L Specifies that a following e, E, f, F, g, or G conversion specifier applies to a long double argument. Until further notice this is an unsupported feature and will return an error.

If a length modifier appears with any conversion specifier other than as specified above, the length modifier is ignored.

Grouping Modifier

The grouping modifier specifies additional formatting rules for b, d, i, o, u, x, and X conversion specifiers. It is ignored for all other conversion specifiers.
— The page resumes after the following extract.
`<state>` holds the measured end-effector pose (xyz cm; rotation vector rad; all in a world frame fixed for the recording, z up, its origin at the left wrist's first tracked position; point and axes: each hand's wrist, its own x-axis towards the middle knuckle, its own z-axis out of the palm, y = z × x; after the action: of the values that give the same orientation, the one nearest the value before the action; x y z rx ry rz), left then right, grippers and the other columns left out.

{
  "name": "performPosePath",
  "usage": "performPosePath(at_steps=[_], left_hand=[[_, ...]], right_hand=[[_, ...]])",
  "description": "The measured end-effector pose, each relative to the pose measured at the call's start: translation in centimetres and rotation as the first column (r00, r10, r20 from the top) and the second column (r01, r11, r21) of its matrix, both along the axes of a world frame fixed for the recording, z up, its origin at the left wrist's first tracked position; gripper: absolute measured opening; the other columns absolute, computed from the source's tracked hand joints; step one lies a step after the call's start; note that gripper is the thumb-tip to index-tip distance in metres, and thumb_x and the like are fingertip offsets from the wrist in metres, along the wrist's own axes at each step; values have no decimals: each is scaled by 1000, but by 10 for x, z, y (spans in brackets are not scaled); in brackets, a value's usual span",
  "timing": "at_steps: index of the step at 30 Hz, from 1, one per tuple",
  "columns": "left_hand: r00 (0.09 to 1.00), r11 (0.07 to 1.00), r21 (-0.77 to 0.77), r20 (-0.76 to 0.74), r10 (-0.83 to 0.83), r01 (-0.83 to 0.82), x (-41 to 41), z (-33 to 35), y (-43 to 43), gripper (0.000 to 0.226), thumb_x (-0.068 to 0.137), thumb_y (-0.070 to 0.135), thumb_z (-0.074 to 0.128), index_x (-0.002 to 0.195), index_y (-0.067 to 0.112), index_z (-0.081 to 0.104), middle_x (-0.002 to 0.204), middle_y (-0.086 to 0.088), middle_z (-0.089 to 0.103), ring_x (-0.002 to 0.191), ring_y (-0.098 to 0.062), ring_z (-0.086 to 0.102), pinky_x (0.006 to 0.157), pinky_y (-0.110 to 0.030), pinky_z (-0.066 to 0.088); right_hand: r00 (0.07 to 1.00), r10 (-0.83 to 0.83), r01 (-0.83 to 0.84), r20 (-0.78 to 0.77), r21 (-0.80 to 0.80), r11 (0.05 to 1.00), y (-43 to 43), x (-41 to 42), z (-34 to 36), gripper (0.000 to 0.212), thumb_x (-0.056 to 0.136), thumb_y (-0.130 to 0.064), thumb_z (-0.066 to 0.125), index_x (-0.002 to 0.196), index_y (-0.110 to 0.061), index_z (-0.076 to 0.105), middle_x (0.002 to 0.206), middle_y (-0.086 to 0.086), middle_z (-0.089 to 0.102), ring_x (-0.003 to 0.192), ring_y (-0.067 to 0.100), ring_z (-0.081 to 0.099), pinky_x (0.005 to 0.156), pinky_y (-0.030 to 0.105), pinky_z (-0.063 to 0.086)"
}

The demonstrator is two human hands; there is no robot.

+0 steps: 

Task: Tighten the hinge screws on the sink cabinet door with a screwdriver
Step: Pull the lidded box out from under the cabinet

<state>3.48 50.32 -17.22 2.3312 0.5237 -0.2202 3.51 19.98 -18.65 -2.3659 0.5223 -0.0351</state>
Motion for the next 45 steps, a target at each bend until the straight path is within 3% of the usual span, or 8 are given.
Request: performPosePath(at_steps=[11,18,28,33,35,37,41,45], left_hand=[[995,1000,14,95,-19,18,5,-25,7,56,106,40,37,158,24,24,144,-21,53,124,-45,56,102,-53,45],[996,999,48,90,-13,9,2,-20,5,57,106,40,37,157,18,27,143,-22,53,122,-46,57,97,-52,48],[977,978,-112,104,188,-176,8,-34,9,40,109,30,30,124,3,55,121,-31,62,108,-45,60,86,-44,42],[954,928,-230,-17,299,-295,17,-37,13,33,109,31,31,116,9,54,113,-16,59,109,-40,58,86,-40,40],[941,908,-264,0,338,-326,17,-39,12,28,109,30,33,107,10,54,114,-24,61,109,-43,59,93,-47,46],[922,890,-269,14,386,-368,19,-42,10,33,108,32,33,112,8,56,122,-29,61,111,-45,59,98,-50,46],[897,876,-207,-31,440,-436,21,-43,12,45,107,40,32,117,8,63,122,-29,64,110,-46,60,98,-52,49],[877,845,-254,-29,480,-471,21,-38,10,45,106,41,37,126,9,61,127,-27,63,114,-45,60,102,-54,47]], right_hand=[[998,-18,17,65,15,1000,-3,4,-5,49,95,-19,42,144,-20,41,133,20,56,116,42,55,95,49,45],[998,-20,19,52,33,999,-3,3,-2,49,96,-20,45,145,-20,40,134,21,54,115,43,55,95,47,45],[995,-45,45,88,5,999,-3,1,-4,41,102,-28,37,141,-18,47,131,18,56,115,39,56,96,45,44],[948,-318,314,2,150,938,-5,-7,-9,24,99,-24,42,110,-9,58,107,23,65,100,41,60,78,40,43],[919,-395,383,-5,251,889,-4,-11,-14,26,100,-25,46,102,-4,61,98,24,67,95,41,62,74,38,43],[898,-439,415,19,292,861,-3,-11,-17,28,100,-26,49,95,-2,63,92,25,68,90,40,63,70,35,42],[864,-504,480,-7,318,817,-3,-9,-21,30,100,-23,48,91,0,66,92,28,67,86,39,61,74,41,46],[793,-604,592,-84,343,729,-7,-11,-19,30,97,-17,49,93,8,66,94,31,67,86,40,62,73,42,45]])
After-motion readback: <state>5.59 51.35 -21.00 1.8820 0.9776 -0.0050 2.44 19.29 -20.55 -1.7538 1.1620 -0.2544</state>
A grouping modifier starts with [ and ends with ]. Within the parentheses are symbol-number group specifiers. The number specifies the number of digits within that group; the symbol specifies the character that is inserted after the group. A value of zero disables that particular group. Unless otherwise terminated the left-most grouping specifier is repeatedly applied to any remaining digits. If a group specifier begins with - then this terminates any further grouping. Group specifications are processed right-to-left, starting with the rightmost symbol-number group and processing leftwards.

An asterisk in place of the number takes the next int argument after the value to be converted (note this is contra to the width and precision specifiers). If the value is negative it is treated as a '-', terminating any further grouping.

For example, "[,3.2]" comprises two groupings, the first specifies a group of two digits and a period ".", the second specifies groups of three digits separated by commas. Applied to the number 123456789 the output would be "1,234,567.89".

Fixed-Point Modifier

The fixed-point modifier specifies the formatting rules for the k conversion specifier. It is ignored for all other conversion specifiers.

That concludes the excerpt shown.